This reading was very different from our other readings so far and I enjoyed getting this new information to help put the other material into context. Eggerton talks about the shift of materials, from modern to old and how old materials and technologies are replaced even if they still work giving us the famous punchline for our class: Capitalism is bad. Eggerton tells of how mass production of items ‘is so common it is invisible’. This is something I had never thought of but it seems very true. We live in a world where we are able to buy almost anything the mind can imagine, and then we are able to buy that item as a cheaply, mass produced thing that is created by the impoverished of our country or, more commonly, another more impoverished country. Even in the case of mass produced items like cars, there is still the opportunity of specialization in car maintenance allowing people to make more money off of mass produced items, which are usually less costly to make. Maintenance is a cost that the owner of large scale technological items has to take into consideration when buying the product. But, people can alleviate this cost by learning how to maintain and repair the item on their own, which takes time and resources that people of lesser financial standing might not have.
Eggerton talks about how technology follows different advancement patterns in different places. Something I didn’t quite understand was the way that he compared this different growth of technology. He first talks about the different advancements in technology in different countries as being not better or worse than the other, but that they pertain to the situation and country that they are in. Later he seems to take on a different approach and talks about technological advancements as a sort of race with some countries doing better and leading, and others falling behind and failing.

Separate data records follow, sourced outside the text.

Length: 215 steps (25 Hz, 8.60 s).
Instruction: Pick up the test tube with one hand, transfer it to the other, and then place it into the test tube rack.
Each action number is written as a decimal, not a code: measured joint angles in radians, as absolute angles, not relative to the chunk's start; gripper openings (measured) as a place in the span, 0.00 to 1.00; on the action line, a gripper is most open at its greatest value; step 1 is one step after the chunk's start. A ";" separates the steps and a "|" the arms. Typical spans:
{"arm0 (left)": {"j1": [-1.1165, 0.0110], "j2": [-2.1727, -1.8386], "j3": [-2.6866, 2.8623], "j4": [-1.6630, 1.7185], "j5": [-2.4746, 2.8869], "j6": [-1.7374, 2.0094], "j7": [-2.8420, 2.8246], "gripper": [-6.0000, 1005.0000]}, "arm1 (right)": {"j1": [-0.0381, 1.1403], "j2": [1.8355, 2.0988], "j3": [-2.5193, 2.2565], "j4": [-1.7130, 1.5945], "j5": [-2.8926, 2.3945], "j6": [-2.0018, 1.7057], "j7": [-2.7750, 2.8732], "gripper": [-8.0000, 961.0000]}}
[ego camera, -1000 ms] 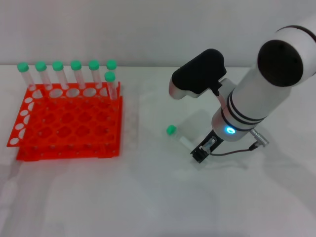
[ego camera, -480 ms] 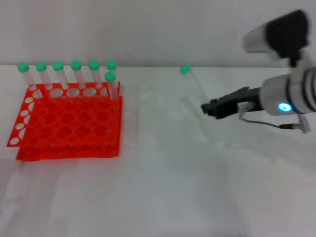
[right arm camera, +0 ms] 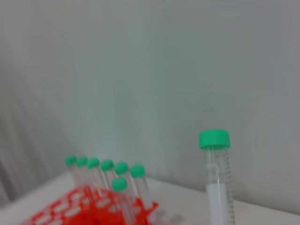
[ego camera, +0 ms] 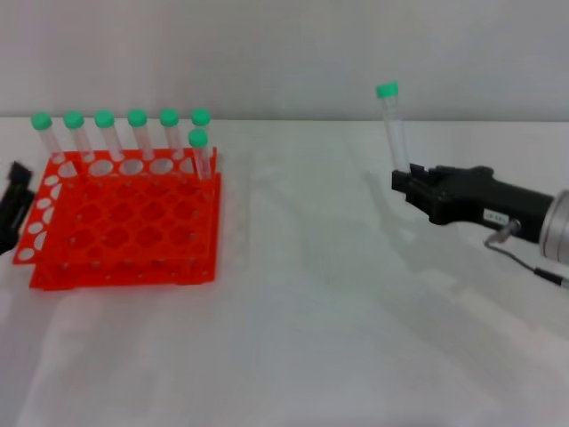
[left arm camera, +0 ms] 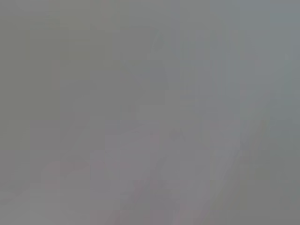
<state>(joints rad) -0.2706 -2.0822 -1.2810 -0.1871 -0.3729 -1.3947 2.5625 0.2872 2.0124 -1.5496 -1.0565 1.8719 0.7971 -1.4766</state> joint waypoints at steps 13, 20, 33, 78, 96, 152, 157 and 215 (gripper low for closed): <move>-0.379 -2.080 -1.281 -0.233 -0.036 -1.406 2.546 0.86 | 0.359 2.028 -1.464 -0.268 2.559 1.396 -2.480 0.20; -0.420 -2.085 -1.256 -0.302 0.147 -1.392 2.497 0.86 | 0.362 2.028 -1.466 -0.236 2.565 1.381 -2.513 0.20; -0.519 -2.088 -1.071 -0.384 0.161 -1.278 2.422 0.84 | 0.366 2.026 -1.596 -0.249 2.560 1.427 -2.600 0.20; -0.596 -2.094 -0.960 -0.449 0.154 -1.197 2.403 0.26 | 0.374 2.015 -1.670 -0.254 2.561 1.442 -2.635 0.20; -0.488 -2.082 -1.063 -0.455 0.021 -1.245 2.487 0.22 | 0.294 2.008 -1.492 -0.232 2.570 1.441 -2.582 0.58; -0.565 -2.089 -1.399 -0.279 -0.110 -0.910 2.697 0.22 | 0.330 2.019 -1.006 -0.117 2.566 1.456 -2.589 0.68; -0.573 -2.088 -1.399 -0.279 -0.103 -0.891 2.697 0.22 | 0.333 2.021 -1.008 -0.112 2.565 1.456 -2.589 0.68; -0.328 -2.090 -1.373 -0.280 -0.302 -1.094 2.765 0.81 | 0.333 2.022 -0.999 -0.068 2.571 1.472 -2.606 0.68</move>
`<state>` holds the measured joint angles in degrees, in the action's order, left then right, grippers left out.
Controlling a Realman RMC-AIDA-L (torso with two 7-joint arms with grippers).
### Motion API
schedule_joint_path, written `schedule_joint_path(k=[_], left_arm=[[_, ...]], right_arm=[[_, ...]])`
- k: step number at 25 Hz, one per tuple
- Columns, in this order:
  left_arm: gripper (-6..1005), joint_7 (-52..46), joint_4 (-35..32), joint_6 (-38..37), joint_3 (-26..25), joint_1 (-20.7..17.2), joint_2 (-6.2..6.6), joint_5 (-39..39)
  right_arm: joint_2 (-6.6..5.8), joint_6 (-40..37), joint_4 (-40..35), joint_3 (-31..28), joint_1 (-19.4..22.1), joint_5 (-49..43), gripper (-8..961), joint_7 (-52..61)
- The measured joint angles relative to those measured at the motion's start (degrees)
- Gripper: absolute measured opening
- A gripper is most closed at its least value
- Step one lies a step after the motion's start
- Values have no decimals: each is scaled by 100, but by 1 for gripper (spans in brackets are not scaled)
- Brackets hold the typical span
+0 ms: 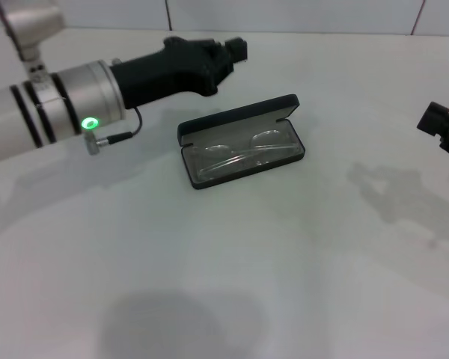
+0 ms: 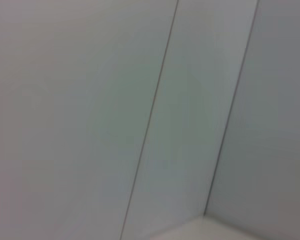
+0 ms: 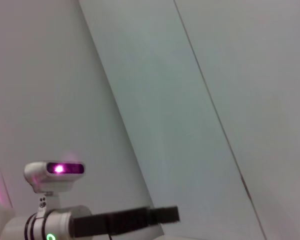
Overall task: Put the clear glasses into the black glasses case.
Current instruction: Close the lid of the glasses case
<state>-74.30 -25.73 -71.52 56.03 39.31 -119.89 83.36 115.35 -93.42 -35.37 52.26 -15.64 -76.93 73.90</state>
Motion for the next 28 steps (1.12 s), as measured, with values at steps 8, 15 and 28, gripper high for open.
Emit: schedule_joint_path(k=[8,15,28], left_arm=[[61,6,587,1357,872,270,-58,-464],[61,-12,665,1649,1412,217,-58,-937],[61,52,1277,1791,1727,168,-87,-1075]], right_arm=[[2,-7,132,58,21,-16,159,-13],[6,11,259,57,-72,-67,160,-19],[-2,249,494,48,-358,-151,162,-24]])
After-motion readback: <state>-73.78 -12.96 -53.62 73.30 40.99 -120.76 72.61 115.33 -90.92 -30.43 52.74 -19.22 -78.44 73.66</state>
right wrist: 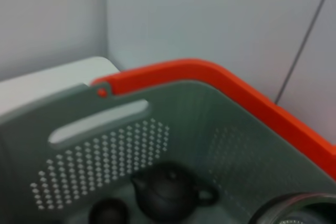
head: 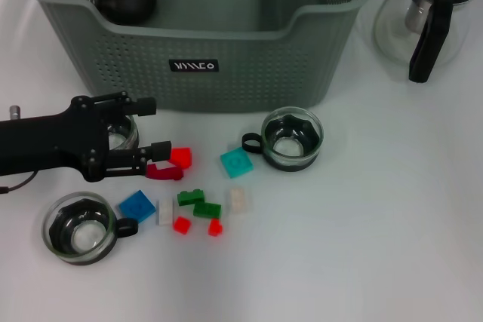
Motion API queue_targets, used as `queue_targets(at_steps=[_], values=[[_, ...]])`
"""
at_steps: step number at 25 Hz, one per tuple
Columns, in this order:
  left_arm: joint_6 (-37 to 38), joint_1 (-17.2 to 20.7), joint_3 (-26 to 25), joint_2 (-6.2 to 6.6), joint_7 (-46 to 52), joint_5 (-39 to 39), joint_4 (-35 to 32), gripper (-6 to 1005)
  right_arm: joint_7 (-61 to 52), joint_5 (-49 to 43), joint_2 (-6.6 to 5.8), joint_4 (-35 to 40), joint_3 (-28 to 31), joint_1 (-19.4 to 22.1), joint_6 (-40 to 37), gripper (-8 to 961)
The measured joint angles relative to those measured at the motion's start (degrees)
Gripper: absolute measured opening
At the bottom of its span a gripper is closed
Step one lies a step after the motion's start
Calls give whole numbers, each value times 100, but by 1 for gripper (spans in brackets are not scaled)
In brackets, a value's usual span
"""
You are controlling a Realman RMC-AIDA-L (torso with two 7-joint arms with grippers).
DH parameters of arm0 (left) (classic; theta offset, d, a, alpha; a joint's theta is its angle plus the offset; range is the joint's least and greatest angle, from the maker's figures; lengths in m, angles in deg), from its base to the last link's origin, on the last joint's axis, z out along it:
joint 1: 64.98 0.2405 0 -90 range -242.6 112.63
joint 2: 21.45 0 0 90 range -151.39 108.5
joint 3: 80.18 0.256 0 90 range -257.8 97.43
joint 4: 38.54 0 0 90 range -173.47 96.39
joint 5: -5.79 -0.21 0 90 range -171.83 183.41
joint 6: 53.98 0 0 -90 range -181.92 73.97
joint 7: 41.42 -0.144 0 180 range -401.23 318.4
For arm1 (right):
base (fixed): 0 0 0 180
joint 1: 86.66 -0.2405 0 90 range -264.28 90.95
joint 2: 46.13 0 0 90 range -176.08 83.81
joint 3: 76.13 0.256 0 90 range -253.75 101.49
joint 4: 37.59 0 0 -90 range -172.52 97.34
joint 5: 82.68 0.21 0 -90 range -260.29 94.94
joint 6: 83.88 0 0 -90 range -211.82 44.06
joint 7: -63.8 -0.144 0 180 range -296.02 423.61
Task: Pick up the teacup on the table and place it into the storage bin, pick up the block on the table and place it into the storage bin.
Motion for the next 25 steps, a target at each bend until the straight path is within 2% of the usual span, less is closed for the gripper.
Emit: queue_targets(at_steps=[10,17,25], values=[[0,-37,6,-32,-2,0,0,794,60,166,48,-1521,-581,-405,1343,57],[-97,-89,38,-34,-3,-8,0,793,77,263,69,-1937,-769,-440,1820,57],[-130,-115,41,-42,-4,-42,0,793,360,857,92,-2309,-1138,-379,2197,58]])
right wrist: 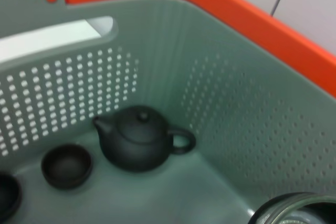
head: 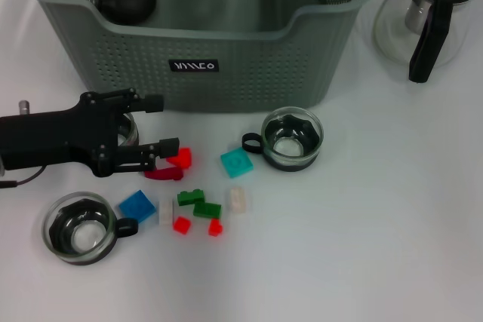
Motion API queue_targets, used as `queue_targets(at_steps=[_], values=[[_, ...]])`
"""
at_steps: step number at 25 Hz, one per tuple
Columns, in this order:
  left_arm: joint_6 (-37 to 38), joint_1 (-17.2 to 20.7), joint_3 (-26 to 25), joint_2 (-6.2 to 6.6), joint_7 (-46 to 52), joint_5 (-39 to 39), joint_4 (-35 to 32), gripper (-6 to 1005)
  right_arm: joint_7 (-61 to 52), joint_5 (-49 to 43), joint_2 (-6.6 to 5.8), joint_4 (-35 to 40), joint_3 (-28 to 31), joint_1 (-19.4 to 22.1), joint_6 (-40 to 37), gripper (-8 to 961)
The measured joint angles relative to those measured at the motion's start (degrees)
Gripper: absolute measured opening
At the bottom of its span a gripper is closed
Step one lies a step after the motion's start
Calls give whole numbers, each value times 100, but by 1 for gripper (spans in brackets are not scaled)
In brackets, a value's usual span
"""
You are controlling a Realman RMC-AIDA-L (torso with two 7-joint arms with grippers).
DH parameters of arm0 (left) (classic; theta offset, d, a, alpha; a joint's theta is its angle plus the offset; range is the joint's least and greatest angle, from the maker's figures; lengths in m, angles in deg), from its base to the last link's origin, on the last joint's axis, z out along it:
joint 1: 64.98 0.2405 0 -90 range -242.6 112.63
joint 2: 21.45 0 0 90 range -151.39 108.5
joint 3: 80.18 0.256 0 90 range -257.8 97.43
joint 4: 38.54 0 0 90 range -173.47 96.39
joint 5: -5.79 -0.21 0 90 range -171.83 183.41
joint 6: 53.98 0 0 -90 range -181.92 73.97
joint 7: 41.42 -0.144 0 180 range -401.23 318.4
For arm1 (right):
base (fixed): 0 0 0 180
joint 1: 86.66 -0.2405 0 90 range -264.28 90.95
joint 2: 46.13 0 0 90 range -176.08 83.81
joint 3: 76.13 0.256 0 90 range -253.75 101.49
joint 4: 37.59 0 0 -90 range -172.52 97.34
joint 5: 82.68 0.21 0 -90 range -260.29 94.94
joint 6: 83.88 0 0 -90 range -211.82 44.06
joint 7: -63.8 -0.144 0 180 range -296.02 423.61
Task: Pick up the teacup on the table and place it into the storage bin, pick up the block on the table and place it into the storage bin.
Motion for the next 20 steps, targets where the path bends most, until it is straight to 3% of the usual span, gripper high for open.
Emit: queue_targets(at_steps=[9,20], values=[[-2,-149,14,-25,0,-21,6,793,-32,11,-33,-104,-71,184,-269,58],[-19,-146,11,-26,0,-21,9,792,-70,20,-91,236,3,122,-539,57]])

Global innovation leads to global economic growth Eggerton says, and that is something I agree with. the spread and sharing of technological advances as they occur rather than the hoarding of ideas and therefore resources helps advance the country that came up with the technology as well as hoisting up the others that benefit from this find. without the sharing of technology economic ties would probably not be as strong between all countries, especially Western and Eastern countries and the world would not be as globally intertwined but separate.